L’effondrement des apparences
Le lendemain, Camille est venue frapper à la porte de leur maison d’enfance. Sans maquillage, la voix cassée, elle a simplement dit :
— « Je croyais avoir gagné. Mais tout est faux. Je ne suis pas heureuse. »
Pas d’excuse théâtrale. Juste un aveu.
Élise l’a écoutée. Silencieusement. Parce que parfois, il n’y a rien à dire. Parce que pardonner ne veut pas dire oublier. Et parce que grandir, c’est aussi apprendre à poser ses limites avec tendresse.
Et puis, la vie…
Six mois plus tard, Élise a vu deux petites barres s’afficher sur un test. Elle a pleuré. Pas de peur, mais de gratitude. Cette fois, c’était différent. C’était solide. C’était vrai.

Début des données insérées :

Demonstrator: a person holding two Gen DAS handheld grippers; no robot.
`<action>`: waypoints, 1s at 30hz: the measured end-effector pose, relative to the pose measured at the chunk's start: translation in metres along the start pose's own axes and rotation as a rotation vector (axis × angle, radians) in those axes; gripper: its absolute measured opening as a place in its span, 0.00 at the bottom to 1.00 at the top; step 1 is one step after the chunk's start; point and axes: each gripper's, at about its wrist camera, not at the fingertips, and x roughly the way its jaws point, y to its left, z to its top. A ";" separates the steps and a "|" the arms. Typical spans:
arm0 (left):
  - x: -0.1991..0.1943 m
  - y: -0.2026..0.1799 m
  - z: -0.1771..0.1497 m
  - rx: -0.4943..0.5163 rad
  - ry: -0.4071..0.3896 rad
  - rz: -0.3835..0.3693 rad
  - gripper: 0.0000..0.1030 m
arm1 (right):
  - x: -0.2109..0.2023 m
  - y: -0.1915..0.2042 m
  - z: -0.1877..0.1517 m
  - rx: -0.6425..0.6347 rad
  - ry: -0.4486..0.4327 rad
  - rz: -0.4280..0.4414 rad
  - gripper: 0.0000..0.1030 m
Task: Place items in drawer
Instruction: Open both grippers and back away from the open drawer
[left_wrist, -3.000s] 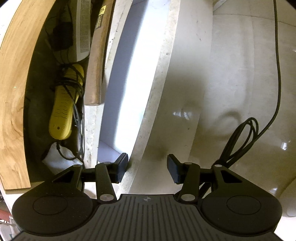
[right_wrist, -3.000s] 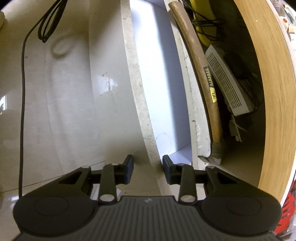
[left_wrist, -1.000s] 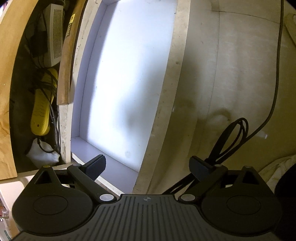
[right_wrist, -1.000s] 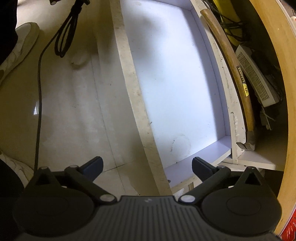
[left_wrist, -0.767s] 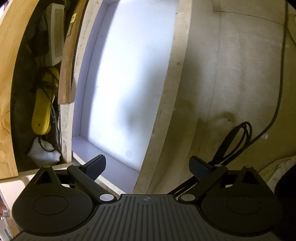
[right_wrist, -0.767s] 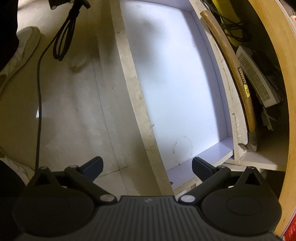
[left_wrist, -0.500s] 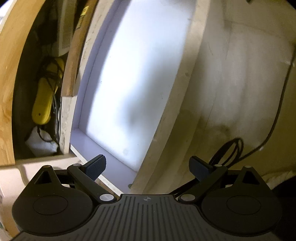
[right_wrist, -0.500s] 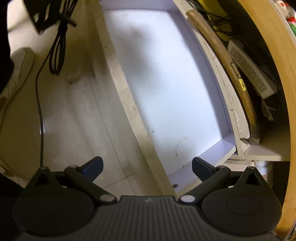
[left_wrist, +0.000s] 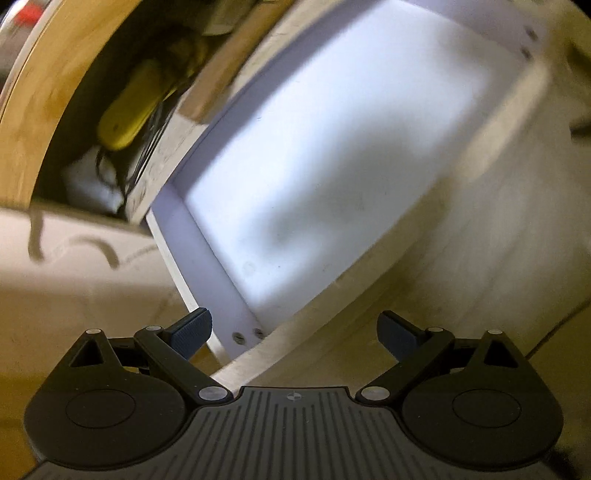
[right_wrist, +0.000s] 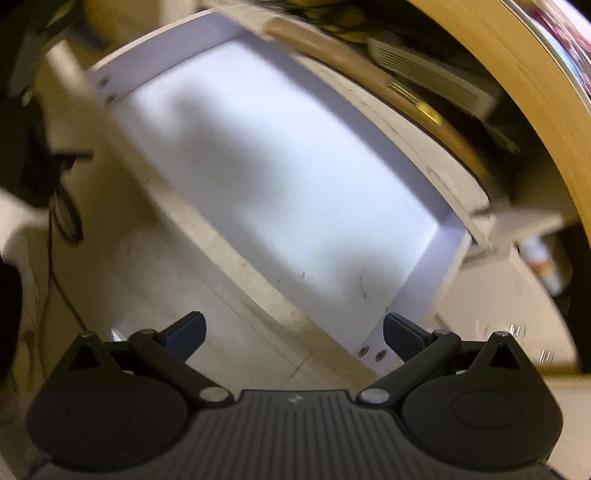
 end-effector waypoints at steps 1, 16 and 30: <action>-0.001 0.003 0.001 -0.043 0.000 -0.017 0.96 | -0.001 -0.002 0.001 0.039 0.004 0.010 0.99; -0.009 0.034 -0.003 -0.511 0.050 -0.122 0.94 | 0.005 -0.030 -0.008 0.535 0.064 0.067 1.00; -0.016 0.042 -0.011 -0.714 0.040 -0.210 0.93 | 0.003 -0.041 -0.012 0.660 0.048 0.034 0.99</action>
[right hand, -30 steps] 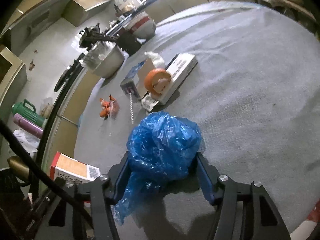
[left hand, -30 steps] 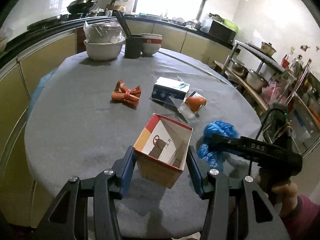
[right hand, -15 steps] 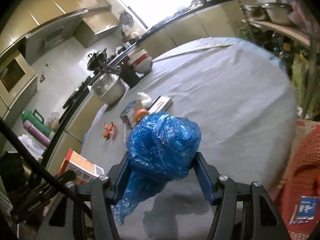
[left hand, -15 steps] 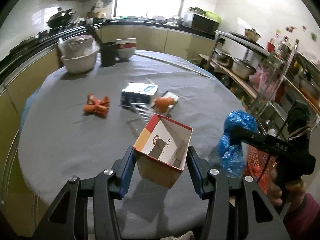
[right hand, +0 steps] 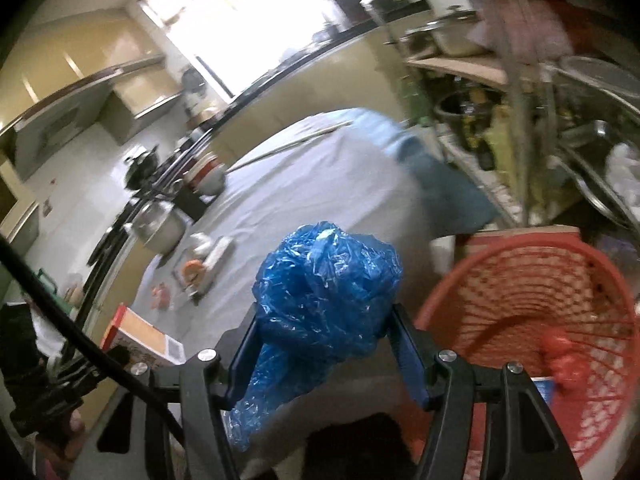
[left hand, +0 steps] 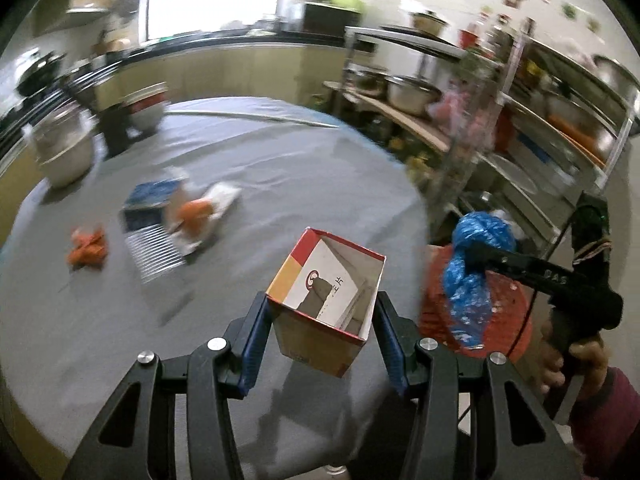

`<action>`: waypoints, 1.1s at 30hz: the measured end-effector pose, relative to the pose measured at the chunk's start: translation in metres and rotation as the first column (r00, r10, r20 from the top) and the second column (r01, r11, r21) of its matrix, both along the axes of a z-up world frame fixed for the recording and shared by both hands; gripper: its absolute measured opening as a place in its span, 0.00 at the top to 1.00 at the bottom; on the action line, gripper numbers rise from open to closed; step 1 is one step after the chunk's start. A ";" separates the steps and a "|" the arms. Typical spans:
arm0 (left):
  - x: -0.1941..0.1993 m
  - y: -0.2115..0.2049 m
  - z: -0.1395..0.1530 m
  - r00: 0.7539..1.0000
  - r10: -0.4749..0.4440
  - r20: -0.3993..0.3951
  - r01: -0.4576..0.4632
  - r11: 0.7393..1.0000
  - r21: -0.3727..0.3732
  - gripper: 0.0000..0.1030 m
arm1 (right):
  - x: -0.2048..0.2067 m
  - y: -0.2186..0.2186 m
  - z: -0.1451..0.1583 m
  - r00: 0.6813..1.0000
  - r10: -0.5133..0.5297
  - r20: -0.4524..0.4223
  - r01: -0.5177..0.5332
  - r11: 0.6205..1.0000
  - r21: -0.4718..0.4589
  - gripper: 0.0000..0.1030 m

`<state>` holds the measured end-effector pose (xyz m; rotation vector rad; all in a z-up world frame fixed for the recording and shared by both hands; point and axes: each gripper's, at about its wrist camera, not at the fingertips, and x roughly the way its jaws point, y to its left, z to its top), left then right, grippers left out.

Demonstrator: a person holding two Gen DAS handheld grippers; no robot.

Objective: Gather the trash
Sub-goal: 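Carry the box and blue bag to the red basket and release both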

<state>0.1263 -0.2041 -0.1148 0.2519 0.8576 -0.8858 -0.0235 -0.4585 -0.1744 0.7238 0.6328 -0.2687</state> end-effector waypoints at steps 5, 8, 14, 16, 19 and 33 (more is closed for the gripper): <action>-0.013 -0.057 -0.001 0.993 -0.120 -0.016 0.120 0.993 -0.003 0.49 | -0.040 -0.035 -0.011 0.993 -0.108 -0.040 0.108 0.994 -0.003 0.37; -0.025 -0.094 -0.005 0.981 -0.189 -0.037 0.189 0.982 -0.012 0.49 | -0.065 -0.051 -0.019 0.983 -0.169 -0.071 0.169 0.986 -0.013 0.37; -0.053 -0.151 -0.021 0.957 -0.284 -0.065 0.285 0.958 0.008 0.49 | -0.111 -0.080 -0.037 0.953 -0.278 -0.117 0.280 0.960 -0.004 0.37; -0.064 -0.165 -0.027 0.947 -0.313 -0.069 0.315 0.949 0.021 0.49 | -0.124 -0.088 -0.042 0.942 -0.311 -0.126 0.314 0.949 0.004 0.36; -0.079 -0.184 -0.038 0.933 -0.348 -0.087 0.352 0.935 0.041 0.49 | -0.139 -0.097 -0.047 0.931 -0.340 -0.131 0.346 0.938 0.019 0.36; -0.107 -0.214 -0.062 0.912 -0.398 -0.099 0.406 0.910 0.083 0.40 | -0.139 -0.105 -0.054 0.927 -0.353 -0.129 0.364 0.928 0.075 0.34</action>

Quand elle l’a annoncé à Alexandre, il a laissé tomber sa tasse de café, éclaté de rire et l’a serrée contre lui comme si elle était son monde entier.
Camille, désormais divorcée, a envoyé une carte faite main. Dessus, une cigogne maladroitement dessinée. À l’intérieur, quelques mots :
— « Pour ce que ça vaut, je suis fière de toi. Tu as réussi. »
Peut-être qu’un jour, Élise lui pardonnera complètement. Peut-être pas. Mais aujourd’hui, elle sait une chose avec certitude : elle a survécu. Elle s’est relevée. Elle a aimé. Et surtout, elle est devenue entière.